Dharma Dialogue

Dharma Dialogues are a different kind of practice opportunity and a wonderful way to get to know and be known by fellow community members. These are lightly structured, lightly moderated informal discussions of life and practice. Drop-ins welcome!

At least one senior Zen practioner will be present as the discussion leader for each session.

These discussions take place on the second Thursday of the month between October and June. The start times for these discussions vary, but are typically 6:30, 7:00 or 7:30 pm, and are announced via email in the GBZC Weekly Digest.

Dates: 10/11, 11/8, 12/13, 1/10,  2/7, 3/7, 5/9

Suggested donation: $5-10 for GBZC

 

DHARMA DIALOGUE GUIDELINES

  1. Use the discussion as a way of practicing with what arises in the moment. Become aware of patterns of talking a lot, not talking and withdrawing, interrupting. Notice what happens in the body, heart, and mind before speaking and after speaking.  This is an opportunity to let go of ideas about how others might perceive you, to cease managing others' impressions of you and just speak as yourself.
  2. Keep comments close to the heart.
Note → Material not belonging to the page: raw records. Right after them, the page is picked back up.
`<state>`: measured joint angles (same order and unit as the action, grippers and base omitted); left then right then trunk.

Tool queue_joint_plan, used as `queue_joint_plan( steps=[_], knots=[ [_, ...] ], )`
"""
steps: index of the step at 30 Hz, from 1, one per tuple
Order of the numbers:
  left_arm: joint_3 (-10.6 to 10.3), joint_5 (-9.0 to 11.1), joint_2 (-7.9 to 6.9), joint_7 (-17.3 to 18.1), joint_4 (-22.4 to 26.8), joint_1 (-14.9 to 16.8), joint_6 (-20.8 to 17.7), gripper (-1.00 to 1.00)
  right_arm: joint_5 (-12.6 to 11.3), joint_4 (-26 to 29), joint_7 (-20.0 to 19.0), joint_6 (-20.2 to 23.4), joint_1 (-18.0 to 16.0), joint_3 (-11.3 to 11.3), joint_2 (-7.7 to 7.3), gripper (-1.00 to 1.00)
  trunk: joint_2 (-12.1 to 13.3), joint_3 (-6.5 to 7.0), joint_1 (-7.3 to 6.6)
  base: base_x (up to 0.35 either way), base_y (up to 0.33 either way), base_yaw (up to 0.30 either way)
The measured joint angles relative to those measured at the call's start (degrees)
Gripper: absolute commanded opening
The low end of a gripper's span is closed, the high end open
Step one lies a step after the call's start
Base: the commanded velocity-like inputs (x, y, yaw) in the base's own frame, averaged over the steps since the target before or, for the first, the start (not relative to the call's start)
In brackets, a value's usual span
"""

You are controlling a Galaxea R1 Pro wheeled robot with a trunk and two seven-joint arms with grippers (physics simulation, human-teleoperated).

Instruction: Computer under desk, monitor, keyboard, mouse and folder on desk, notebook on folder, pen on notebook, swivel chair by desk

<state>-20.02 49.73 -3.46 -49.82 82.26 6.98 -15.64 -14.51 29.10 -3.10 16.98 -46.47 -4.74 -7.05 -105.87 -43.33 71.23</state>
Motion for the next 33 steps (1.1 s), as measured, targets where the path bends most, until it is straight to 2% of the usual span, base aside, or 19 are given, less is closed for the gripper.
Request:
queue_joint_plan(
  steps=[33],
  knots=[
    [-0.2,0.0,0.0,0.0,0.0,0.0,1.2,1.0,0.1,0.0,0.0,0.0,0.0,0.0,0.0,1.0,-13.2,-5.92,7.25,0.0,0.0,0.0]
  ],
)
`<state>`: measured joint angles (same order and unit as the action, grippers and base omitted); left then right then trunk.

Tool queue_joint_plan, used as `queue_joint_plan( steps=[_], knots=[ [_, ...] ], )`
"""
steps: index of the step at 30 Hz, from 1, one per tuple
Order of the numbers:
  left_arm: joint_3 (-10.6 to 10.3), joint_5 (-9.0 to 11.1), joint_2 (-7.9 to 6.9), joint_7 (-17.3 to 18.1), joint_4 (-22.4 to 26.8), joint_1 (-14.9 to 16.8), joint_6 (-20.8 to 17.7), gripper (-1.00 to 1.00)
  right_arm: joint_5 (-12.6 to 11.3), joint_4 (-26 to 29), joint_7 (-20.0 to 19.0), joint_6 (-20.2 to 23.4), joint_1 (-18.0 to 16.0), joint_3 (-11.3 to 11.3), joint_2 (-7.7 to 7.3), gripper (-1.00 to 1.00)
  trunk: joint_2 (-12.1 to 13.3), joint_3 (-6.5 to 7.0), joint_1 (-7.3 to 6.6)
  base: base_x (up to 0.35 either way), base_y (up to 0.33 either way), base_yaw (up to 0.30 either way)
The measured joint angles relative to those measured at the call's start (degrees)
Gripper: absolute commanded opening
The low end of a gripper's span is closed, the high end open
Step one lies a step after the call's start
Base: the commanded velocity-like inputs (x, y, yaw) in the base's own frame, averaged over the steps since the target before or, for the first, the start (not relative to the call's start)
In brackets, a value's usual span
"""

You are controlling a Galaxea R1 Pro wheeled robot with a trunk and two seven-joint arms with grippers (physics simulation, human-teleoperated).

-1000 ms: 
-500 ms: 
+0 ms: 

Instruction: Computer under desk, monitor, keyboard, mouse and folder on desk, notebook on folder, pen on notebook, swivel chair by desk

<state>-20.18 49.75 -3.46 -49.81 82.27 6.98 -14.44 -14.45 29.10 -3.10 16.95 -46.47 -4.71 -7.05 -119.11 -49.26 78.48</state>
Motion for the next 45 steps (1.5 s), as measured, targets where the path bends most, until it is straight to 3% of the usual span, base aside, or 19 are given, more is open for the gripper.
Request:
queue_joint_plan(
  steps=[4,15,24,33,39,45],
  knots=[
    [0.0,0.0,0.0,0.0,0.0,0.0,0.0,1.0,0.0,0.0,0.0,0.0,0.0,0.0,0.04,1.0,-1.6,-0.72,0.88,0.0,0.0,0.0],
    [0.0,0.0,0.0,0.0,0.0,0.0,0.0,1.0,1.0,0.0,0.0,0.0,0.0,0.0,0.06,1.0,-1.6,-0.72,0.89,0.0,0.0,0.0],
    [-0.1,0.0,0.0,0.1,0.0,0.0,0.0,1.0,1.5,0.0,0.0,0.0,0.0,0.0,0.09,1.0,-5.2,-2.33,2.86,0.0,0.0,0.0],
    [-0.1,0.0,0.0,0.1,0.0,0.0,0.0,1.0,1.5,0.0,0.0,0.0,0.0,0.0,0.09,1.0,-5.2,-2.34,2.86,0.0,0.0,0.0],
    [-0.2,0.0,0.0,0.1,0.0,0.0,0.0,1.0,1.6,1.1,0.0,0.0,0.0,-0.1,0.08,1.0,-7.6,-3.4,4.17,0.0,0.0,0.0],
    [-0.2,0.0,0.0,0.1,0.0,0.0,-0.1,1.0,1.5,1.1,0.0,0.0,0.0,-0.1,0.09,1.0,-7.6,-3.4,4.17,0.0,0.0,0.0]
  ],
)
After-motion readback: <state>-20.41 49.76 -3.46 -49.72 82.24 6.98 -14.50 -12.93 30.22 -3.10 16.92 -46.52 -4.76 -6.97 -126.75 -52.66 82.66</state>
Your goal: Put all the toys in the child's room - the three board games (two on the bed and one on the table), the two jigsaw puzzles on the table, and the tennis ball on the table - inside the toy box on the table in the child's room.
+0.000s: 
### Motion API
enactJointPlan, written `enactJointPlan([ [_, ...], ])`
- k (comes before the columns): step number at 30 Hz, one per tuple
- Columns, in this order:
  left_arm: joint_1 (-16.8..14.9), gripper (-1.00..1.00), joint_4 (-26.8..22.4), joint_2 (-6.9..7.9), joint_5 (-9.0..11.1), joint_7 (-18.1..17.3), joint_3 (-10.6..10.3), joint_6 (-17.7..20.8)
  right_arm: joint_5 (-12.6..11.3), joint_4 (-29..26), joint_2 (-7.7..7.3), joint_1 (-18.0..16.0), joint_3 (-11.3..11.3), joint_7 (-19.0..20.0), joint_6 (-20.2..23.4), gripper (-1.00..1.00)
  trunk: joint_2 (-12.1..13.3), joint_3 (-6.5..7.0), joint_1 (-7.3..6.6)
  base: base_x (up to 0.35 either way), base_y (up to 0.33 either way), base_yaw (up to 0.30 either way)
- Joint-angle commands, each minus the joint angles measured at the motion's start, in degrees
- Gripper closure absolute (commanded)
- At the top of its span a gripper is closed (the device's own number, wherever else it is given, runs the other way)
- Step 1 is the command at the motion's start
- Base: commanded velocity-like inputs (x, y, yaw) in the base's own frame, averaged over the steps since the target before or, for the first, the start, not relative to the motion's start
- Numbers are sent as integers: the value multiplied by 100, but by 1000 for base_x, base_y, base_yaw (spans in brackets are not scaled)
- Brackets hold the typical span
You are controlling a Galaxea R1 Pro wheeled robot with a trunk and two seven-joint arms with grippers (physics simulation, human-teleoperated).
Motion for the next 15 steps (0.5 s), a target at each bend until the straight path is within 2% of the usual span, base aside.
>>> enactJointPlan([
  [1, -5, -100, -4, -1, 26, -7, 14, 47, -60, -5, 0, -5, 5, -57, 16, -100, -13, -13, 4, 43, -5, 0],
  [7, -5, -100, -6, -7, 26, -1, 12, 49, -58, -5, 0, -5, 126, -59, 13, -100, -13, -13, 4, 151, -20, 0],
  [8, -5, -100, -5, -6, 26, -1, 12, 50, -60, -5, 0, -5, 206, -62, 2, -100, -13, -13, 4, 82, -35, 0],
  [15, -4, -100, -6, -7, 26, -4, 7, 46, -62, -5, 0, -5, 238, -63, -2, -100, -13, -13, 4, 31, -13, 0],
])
Spend less time in the intellect and more in making observations that are related to your personal practice life and your own experience. We take off the teacher hat and the student hat. We are just people, offering our own experiences of the moment.
  3. Stop and breathe before speaking and after speaking. Let this be a practice of loving attentiveness, Buddha speaking with and listening to Buddha.
  4. We can also participate by being silent, looking at our reactions to what has been said, or just by being here, participating in the gathering of this energy of looking and listening together as one.
  5. We hold what is spoken during the Dharma Dialogues in confidence, if you find yourself having said something that you want kept confidential, please feel free to remind the group of that, either before or after speaking.
  6. Although a topic is suggested, it may evolve in another direction altogether.
  7. The facilitator may sometimes interrupt if deemed necessary.
  8. Dialogue is not group therapy, not an effort to change anyone or tell them opinions on what to do or analyze and fix problems. It is an opportunity to listen deeply to what others say and to what arises for each of us in response, without evaluating.